TASK REQUIREMENTS
Copy out, from the data, each line containing the string "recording".

DATA BELOW
═══

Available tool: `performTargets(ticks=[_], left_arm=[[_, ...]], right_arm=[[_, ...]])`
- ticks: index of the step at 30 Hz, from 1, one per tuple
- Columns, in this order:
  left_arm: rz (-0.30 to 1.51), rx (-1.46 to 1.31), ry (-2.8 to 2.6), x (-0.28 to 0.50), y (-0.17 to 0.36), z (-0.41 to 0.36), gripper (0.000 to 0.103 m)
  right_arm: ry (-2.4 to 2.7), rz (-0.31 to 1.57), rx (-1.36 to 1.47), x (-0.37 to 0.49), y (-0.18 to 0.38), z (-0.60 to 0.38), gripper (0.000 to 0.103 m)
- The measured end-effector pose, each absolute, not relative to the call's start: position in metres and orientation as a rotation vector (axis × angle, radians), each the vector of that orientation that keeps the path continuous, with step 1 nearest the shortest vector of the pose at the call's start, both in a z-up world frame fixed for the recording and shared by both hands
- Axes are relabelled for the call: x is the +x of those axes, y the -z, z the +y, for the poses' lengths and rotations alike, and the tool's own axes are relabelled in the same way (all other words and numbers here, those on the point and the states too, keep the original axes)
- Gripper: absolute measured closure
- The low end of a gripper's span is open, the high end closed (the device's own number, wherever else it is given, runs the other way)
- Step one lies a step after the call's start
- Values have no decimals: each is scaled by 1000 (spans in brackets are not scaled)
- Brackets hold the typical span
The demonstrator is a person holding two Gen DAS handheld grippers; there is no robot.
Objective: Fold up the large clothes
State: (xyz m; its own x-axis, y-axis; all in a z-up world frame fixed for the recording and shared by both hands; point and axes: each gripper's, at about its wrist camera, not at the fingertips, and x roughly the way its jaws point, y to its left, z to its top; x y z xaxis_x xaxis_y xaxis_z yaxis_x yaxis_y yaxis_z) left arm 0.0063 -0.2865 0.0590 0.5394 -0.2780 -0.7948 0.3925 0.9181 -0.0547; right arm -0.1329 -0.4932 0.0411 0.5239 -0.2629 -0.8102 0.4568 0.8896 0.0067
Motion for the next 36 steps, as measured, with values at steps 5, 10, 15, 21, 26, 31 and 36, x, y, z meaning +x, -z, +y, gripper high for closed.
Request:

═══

SOLVED PROBLEM
- The measured end-effector pose, each absolute, not relative to the call's start: position in metres and orientation as a rotation vector (axis × angle, radians), each the vector of that orientation that keeps the path continuous, with step 1 nearest the shortest vector of the pose at the call's start, both in a z-up world frame fixed for the recording and shared by both hands
State: (xyz m; its own x-axis, y-axis; all in a z-up world frame fixed for the recording and shared by both hands; point and axes: each gripper's, at about its wrist camera, not at the fingertips, and x roughly the way its jaws point, y to its left, z to its top; x y z xaxis_x xaxis_y xaxis_z yaxis_x yaxis_y yaxis_z) left arm 0.0063 -0.2865 0.0590 0.5394 -0.2780 -0.7948 0.3925 0.9181 -0.0547; right arm -0.1329 -0.4932 0.0411 0.5239 -0.2629 -0.8102 0.4568 0.8896 0.0067

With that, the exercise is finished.